▸ Task brief: Pull every line that includes the word "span" out of the data below and copy it.

##### Source data

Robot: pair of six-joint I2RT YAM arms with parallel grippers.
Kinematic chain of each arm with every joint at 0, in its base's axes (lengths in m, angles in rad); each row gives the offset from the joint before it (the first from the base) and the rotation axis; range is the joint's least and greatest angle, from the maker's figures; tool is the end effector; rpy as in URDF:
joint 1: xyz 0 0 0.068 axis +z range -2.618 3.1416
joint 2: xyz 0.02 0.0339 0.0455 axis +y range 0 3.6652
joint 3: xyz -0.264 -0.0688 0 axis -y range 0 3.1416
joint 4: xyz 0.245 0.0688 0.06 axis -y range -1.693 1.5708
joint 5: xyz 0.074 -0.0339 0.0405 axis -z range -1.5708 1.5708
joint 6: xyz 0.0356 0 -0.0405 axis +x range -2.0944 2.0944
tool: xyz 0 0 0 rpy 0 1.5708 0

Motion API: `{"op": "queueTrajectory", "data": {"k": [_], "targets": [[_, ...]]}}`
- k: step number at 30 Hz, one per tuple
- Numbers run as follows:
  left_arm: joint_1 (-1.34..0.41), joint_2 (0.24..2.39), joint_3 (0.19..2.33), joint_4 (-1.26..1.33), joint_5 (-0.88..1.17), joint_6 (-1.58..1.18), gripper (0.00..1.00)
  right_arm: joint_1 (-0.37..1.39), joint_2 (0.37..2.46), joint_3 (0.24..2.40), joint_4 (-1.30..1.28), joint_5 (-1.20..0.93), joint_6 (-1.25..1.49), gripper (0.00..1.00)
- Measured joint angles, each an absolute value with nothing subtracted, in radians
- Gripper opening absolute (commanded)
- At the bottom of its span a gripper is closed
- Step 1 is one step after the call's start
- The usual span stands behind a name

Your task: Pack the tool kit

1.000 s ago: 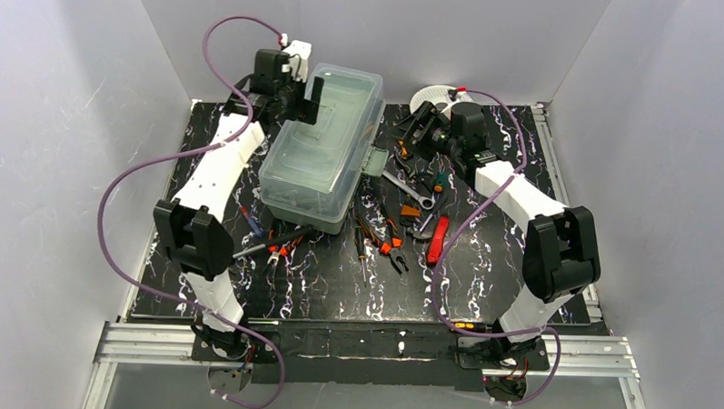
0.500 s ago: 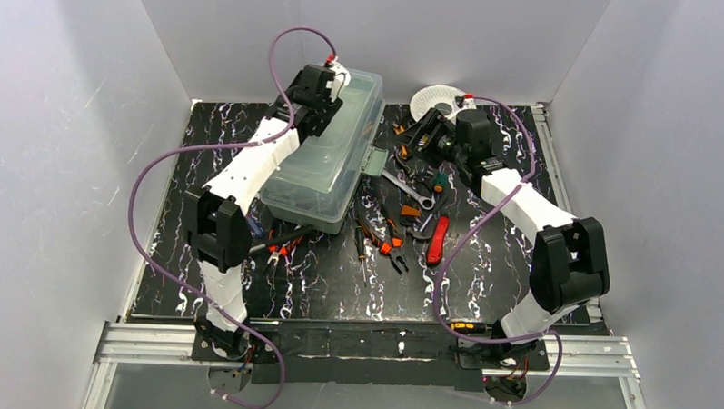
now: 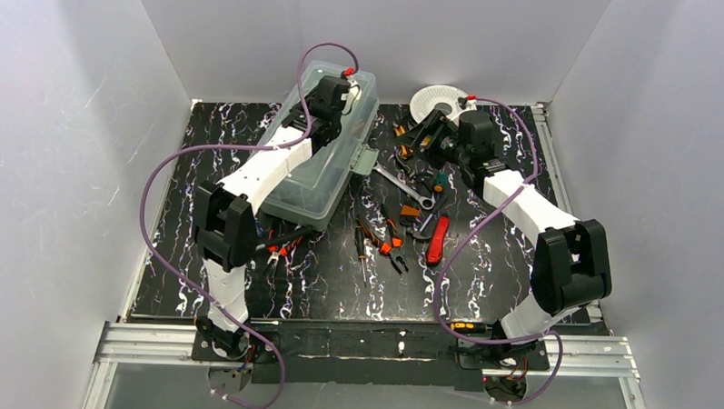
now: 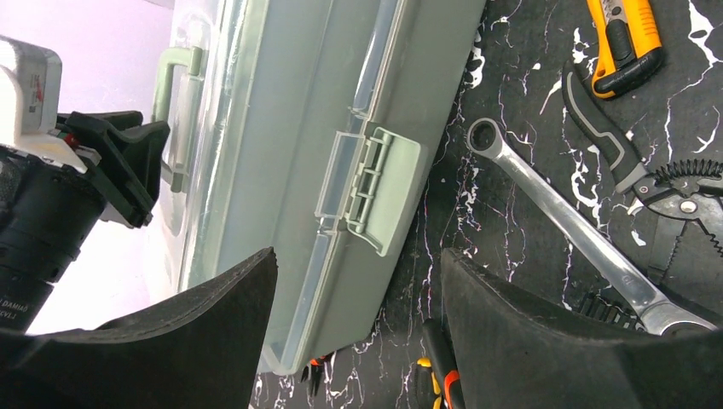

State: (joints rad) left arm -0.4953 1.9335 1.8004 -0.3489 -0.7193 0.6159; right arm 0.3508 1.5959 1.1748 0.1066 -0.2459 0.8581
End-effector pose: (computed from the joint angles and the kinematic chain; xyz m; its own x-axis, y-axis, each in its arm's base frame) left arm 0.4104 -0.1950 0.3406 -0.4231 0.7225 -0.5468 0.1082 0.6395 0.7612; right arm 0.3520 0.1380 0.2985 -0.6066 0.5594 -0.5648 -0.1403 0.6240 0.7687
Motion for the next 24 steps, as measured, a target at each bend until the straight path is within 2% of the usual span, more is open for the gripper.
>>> {"op": "queueTrajectory", "data": {"k": [11,18,24], "targets": [[-0.500,1.942,1.795,-0.165,-0.856,0.762,0.33,0.347,1.596,1.175,0.107,-0.265,0.860,0.78],[-0.493,1.940,1.819,-0.146,-0.883,0.715,0.37,0.346,1.596,1.174,0.107,-0.270,0.860,0.78],[-0.473,1.939,1.877,-0.259,-0.855,0.612,0.60,0.340,1.596,1.174,0.107,-0.284,0.860,0.82]]}}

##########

▸ Response for this exercise:
- At the bottom of its span a gripper is closed
- The usual span stands behind a name
Motion for the next 24 steps, as measured, a target at each bend until the straight path is within 2% of the usual span, more is open for the gripper.

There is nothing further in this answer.